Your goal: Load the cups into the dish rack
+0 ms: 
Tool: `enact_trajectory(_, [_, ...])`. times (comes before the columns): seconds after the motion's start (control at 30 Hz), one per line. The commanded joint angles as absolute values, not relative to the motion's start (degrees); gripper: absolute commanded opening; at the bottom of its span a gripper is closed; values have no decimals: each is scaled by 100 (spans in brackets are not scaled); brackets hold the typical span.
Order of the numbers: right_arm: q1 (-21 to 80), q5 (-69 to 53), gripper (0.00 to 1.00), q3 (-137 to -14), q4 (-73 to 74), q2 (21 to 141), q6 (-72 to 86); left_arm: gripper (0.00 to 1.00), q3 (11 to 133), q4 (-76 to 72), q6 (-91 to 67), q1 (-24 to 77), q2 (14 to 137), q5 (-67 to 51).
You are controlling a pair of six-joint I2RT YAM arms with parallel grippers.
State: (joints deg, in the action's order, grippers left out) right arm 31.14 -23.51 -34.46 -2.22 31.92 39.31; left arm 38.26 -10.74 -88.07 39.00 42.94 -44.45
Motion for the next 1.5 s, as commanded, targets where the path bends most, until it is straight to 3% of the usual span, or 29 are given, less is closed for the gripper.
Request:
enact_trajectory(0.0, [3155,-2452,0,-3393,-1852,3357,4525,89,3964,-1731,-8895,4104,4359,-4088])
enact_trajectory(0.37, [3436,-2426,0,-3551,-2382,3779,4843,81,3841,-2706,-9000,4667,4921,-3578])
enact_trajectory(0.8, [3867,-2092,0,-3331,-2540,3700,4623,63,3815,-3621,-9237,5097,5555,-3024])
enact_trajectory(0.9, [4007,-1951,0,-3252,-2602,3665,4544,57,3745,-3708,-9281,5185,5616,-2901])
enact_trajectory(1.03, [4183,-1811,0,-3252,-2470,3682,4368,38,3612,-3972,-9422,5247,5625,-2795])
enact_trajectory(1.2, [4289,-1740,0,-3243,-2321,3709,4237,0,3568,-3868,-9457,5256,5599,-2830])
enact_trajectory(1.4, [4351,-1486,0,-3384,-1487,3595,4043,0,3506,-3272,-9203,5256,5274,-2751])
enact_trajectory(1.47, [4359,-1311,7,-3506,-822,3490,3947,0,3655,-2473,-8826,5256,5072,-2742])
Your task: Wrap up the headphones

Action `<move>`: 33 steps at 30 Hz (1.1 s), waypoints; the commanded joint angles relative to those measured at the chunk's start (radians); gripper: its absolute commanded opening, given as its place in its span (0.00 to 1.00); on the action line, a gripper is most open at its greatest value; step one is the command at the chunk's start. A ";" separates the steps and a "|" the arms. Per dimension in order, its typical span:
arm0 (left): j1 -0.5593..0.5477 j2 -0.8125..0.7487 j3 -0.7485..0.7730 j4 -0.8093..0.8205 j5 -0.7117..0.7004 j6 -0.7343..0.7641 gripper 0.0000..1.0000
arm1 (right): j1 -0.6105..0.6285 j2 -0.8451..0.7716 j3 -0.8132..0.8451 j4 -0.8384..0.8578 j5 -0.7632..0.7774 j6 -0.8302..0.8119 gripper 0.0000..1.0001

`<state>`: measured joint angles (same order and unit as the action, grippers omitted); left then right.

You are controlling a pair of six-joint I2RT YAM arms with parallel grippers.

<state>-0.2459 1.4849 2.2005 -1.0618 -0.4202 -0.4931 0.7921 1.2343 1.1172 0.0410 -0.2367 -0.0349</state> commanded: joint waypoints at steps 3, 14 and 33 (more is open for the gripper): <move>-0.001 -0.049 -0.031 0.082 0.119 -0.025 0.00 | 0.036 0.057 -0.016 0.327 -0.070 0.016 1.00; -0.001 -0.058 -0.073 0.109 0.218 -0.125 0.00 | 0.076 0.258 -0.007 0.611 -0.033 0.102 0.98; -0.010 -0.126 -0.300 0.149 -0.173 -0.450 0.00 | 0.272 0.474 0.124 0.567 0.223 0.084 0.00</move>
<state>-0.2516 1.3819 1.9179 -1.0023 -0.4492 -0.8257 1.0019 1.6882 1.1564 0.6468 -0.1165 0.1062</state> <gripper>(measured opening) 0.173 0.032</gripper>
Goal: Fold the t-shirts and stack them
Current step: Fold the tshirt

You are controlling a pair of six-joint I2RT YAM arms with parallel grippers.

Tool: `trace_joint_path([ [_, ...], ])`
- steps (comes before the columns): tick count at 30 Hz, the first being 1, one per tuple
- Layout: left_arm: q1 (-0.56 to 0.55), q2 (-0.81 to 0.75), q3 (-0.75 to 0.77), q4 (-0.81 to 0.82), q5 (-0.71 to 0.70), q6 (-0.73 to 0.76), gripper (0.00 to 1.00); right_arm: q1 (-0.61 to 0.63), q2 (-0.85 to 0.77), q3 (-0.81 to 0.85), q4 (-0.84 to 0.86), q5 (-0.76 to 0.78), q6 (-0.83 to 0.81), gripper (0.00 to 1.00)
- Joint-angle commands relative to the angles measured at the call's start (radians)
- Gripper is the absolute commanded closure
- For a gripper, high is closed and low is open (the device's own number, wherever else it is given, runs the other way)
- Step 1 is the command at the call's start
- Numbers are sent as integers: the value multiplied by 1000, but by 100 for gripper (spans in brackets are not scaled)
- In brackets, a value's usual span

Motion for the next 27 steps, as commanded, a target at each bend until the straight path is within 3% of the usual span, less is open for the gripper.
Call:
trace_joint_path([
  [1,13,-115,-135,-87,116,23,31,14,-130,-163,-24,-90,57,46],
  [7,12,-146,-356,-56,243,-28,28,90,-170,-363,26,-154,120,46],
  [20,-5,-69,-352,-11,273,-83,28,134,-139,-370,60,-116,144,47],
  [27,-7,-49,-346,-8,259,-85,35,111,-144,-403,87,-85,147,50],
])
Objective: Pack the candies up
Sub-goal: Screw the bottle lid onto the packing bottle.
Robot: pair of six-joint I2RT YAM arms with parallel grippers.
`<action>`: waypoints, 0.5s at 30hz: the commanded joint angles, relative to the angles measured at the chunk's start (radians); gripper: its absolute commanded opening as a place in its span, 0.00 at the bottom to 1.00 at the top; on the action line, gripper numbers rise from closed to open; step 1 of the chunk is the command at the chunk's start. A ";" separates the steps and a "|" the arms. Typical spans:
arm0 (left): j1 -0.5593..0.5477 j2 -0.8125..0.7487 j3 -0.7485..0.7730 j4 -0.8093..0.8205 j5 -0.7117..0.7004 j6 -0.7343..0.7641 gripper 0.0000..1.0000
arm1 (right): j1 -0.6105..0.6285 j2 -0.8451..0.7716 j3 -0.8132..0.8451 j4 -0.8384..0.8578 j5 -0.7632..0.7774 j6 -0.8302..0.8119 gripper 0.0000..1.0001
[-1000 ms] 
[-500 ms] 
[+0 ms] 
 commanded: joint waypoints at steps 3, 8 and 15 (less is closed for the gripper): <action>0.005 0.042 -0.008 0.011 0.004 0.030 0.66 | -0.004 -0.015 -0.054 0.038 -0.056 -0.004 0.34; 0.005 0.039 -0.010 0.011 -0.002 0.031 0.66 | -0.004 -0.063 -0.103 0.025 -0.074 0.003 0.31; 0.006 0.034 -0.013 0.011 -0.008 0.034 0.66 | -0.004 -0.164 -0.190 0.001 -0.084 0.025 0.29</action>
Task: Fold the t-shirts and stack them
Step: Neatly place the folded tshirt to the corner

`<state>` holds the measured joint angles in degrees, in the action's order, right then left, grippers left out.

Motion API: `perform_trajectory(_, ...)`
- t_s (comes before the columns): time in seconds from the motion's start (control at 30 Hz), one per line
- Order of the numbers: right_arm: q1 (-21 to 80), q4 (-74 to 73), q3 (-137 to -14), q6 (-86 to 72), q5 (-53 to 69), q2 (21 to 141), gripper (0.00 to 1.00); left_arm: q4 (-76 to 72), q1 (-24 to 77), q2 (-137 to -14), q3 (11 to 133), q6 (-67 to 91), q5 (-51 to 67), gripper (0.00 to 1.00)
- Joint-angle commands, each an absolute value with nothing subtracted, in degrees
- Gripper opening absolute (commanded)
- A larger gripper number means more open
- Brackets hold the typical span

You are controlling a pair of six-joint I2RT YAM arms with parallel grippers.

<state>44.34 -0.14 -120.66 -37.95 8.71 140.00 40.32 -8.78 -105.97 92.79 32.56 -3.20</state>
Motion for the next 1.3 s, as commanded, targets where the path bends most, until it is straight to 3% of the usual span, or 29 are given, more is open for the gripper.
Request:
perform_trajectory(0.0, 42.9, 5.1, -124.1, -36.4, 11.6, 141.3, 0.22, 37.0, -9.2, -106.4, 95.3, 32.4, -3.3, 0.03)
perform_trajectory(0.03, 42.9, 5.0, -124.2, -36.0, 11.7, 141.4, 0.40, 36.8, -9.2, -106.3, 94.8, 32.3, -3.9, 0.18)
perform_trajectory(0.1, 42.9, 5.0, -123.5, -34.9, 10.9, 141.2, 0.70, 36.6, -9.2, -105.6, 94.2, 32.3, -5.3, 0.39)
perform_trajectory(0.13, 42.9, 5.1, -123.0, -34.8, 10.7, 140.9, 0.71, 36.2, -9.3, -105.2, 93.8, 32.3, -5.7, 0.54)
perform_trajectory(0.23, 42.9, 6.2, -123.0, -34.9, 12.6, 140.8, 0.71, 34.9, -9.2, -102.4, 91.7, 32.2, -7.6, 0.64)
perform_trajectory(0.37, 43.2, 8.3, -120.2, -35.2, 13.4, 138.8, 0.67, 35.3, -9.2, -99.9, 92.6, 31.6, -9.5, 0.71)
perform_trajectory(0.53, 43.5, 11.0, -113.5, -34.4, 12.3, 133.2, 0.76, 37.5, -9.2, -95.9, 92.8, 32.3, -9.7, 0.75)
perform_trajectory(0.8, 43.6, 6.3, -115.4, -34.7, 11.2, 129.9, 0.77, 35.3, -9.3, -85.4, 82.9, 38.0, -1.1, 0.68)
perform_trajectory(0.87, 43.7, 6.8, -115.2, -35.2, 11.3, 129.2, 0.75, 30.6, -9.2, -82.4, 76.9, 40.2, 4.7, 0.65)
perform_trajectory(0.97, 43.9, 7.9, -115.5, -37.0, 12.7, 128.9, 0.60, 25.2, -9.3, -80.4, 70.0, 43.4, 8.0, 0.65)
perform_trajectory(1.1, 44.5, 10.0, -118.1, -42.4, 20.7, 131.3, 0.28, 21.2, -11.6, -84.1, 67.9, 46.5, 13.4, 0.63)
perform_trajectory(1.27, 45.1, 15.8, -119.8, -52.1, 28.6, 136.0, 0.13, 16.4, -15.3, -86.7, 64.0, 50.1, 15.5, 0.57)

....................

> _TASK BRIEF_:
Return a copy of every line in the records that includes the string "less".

> _SOLUTION TO THE PROBLEM_:
Motion for the next 1.5 s, as commanded, targets where the path bends most, until it is straight to 3% of the usual span, or 29 are given, less is closed for the gripper.
Motion for the next 27 steps, as commanded, a target at each bend until the straight path is within 3% of the usual span, less is open for the gripper.
 commanded: joint waypoints at steps 3, 8 and 15 (less is closed for the gripper): <action>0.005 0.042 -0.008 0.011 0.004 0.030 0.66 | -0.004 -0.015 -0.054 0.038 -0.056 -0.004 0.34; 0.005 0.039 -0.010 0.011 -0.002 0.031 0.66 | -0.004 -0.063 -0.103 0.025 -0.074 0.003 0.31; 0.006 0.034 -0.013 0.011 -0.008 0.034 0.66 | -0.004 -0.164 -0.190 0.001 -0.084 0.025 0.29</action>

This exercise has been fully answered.